- _ASSIGNMENT_: Retype the data exactly, skipping any picture in it.

(AVAILABLE DATA begins)

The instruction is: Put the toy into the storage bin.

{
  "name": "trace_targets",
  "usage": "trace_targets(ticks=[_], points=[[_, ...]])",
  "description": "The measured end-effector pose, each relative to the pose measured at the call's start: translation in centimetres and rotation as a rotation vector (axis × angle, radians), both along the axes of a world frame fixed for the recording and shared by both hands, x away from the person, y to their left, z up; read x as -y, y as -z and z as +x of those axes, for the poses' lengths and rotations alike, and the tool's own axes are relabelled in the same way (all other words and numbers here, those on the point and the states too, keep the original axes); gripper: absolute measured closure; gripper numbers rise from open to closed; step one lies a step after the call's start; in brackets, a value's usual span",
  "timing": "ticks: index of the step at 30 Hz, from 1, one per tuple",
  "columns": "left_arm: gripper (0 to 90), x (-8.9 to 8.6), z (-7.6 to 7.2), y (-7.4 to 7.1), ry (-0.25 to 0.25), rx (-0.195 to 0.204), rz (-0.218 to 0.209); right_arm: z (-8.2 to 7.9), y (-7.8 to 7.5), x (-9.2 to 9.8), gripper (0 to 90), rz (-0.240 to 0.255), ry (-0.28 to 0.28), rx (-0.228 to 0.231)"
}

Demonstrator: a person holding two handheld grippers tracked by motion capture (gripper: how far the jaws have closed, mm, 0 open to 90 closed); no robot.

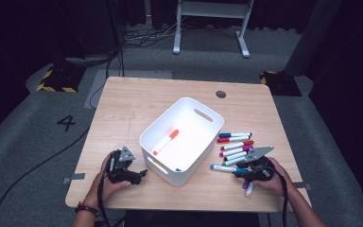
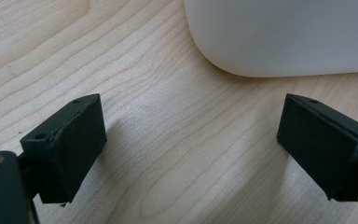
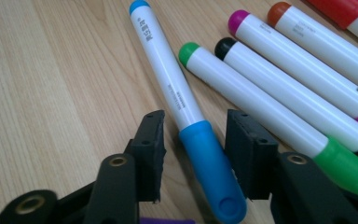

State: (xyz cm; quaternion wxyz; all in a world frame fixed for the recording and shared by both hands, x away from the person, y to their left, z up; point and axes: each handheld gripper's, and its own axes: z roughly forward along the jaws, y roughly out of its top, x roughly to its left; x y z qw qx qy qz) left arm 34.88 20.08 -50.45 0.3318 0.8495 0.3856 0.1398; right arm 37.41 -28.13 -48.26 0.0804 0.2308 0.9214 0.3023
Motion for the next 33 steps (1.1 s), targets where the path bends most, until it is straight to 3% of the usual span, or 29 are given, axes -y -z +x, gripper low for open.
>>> trace_targets(ticks=[7,20,27,33], points=[[8.0,0.0,0.0,0.0,0.000,0.001,-0.001,-0.5,0.1,-0.4,73.5,0.017,-0.010,-0.002],[8.0,0.0,0.0,0.0,-0.002,0.000,0.000,-0.3,0.0,-0.5,74.4,0.010,-0.041,0.013],[8.0,0.0,0.0,0.0,-0.001,0.002,0.000,-0.7,-1.0,0.2,74.5,0.076,-0.038,0.013],[8.0,0.0,0.0,0.0,-0.001,0.000,-0.001,-1.4,-2.3,0.6,74.6,0.105,-0.043,0.034]])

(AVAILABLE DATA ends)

- _SOLUTION TO THE PROBLEM_:
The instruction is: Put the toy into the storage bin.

{
  "name": "trace_targets",
  "usage": "trace_targets(ticks=[_], points=[[_, ...]])",
  "description": "The measured end-effector pose, each relative to the pose measured at the call's start: translation in centimetres and rotation as a rotation vector (axis × angle, radians), both along the axes of a world frame fixed for the recording and shared by both hands, x away from the person, y to their left, z up; read x as -y, y as -z and z as +x of those axes, for the poses' lengths and rotations alike, and the tool's own axes are relabelled in the same way (all other words and numbers here, those on the point and the states too, keep the original axes); gripper: absolute measured closure; gripper numbers rise from open to closed; step one lies a step after the call's start; in brackets, a value's usual span",
  "timing": "ticks: index of the step at 30 Hz, from 1, one per tuple",
  "columns": "left_arm: gripper (0 to 90), x (-8.9 to 8.6), z (-7.6 to 7.2), y (-7.4 to 7.1), ry (-0.25 to 0.25), rx (-0.195 to 0.204), rz (-0.218 to 0.209); right_arm: z (-8.2 to 7.9), y (-7.8 to 7.5), x (-9.2 to 9.8), gripper (0 to 90), rz (-0.240 to 0.255), ry (-0.28 to 0.28), rx (-0.228 to 0.231)"
}

Demonstrator: a person holding two handheld grippers tracked by motion capture (gripper: how far the jaws have closed, mm, 0 open to 90 closed); no robot.


State: (xyz cm; quaternion wxyz; all in a world frame fixed for the recording and shared by both hands, x away from the person, y to their left, z up; point and axes: each handheld gripper's, and its own axes: z roughly forward along the jaws, y roughly out of its top, x roughly to its left; x y z qw qx qy qz) left arm 34.88 20.08 -50.45 0.3318 0.8495 0.3856 0.1398; right arm 37.41 -28.13 -48.26 0.0804 0.2308 0.9214 0.3023
Motion for the next 33 steps (1.1 s), targets where the path bends most, until it is straight to 3% of the usual span, or 29 are given, axes -y -z +x, gripper low for open.
>>> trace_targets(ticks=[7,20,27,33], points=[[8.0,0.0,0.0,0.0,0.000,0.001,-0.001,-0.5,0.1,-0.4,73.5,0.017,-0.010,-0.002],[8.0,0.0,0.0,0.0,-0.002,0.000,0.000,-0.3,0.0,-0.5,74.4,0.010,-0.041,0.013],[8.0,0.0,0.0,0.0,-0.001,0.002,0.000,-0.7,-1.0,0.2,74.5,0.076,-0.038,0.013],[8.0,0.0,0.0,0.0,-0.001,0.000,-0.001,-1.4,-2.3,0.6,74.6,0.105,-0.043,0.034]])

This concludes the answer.